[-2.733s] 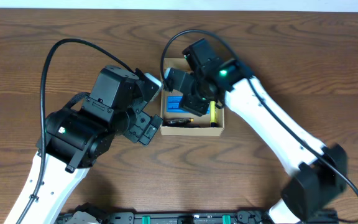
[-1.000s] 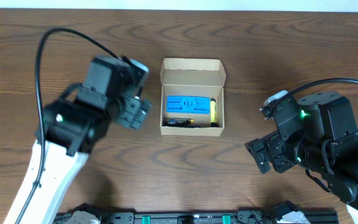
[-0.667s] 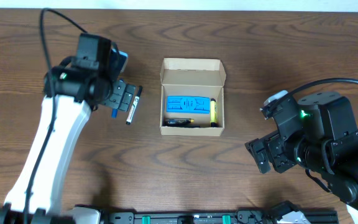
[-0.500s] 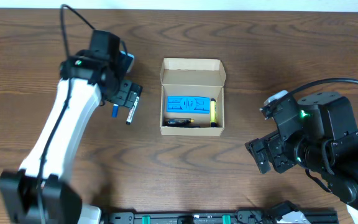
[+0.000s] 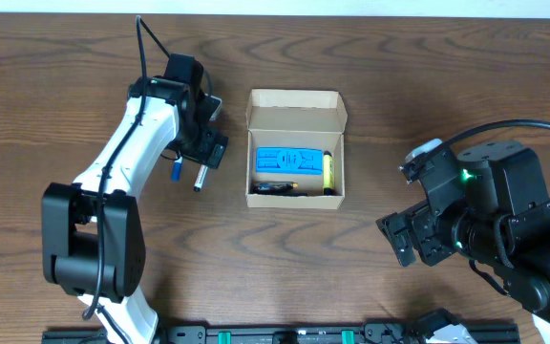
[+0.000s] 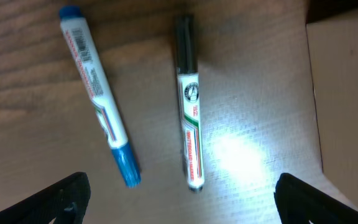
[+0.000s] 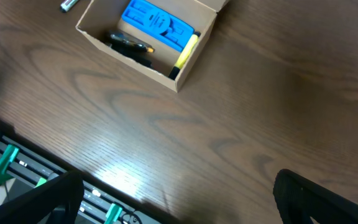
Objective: Pack container
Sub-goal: 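Reach the left gripper to the black whiteboard marker and grasp it, then carry the black marker into the box and open the left gripper, then retract the left gripper toward the blue-capped marker, then grasp the blue-capped whiteboard marker with the left gripper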
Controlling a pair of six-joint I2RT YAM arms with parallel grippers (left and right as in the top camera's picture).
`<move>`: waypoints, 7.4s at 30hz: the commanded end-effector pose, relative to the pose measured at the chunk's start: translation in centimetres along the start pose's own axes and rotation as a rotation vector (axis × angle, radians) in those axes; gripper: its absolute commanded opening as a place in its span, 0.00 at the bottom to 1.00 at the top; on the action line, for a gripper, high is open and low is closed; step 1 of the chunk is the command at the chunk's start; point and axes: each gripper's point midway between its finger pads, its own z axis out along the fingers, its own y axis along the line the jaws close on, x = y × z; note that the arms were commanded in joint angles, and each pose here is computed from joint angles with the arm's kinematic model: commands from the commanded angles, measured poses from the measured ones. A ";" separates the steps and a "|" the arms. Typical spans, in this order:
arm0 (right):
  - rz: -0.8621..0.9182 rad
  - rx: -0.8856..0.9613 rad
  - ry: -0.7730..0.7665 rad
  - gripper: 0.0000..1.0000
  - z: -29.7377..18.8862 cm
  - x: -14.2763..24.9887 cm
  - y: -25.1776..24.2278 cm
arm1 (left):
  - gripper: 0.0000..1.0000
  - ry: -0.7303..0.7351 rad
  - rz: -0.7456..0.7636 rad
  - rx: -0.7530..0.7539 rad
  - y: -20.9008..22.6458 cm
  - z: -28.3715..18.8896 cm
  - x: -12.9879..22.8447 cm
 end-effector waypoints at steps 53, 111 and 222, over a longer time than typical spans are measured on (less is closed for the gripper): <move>0.024 0.007 -0.013 0.99 -0.3 -0.2 -0.2 | 0.27 -0.174 -0.197 -0.033 -0.2 8.5 0.2; 0.024 0.007 -0.006 0.99 -0.2 -0.3 -0.2 | 0.06 -0.522 1.418 -0.043 -20.9 -6.3 -1.8; 0.024 0.007 -0.006 0.99 -0.2 -0.3 -0.2 | 1.00 -0.152 -0.262 -0.048 4.8 5.4 -0.5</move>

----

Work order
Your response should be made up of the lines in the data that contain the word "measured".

Your solution
`<move>`: waypoints, 7.4s at 30hz: the commanded end-effector pose, relative to the pose measured at the chunk's start: translation in centimetres along the start pose's own axes and rotation as a rotation vector (axis × angle, radians) in those axes; gripper: its absolute commanded opening as a place in its span, 0.00 at the bottom to 1.00 at the top; on the action line, for a gripper, high is open and low is closed; step 1 of the chunk is the command at the chunk's start; point and axes: each gripper's point midway between its finger pads, its own z axis out along the fingers, its own y axis along the line the jaws close on, x = y × z; note that the arms were commanded in joint angles, and each pose here is computed from joint angles with the arm's kinematic model: commands from the commanded angles, measured poses from the measured ones. A ";" separates the steps and a "|" the arms. Typical spans, in this order:
 end-effector waypoints at steps 53, 111 and 222, over a longer time than typical spans are measured on (less is closed for the gripper): <move>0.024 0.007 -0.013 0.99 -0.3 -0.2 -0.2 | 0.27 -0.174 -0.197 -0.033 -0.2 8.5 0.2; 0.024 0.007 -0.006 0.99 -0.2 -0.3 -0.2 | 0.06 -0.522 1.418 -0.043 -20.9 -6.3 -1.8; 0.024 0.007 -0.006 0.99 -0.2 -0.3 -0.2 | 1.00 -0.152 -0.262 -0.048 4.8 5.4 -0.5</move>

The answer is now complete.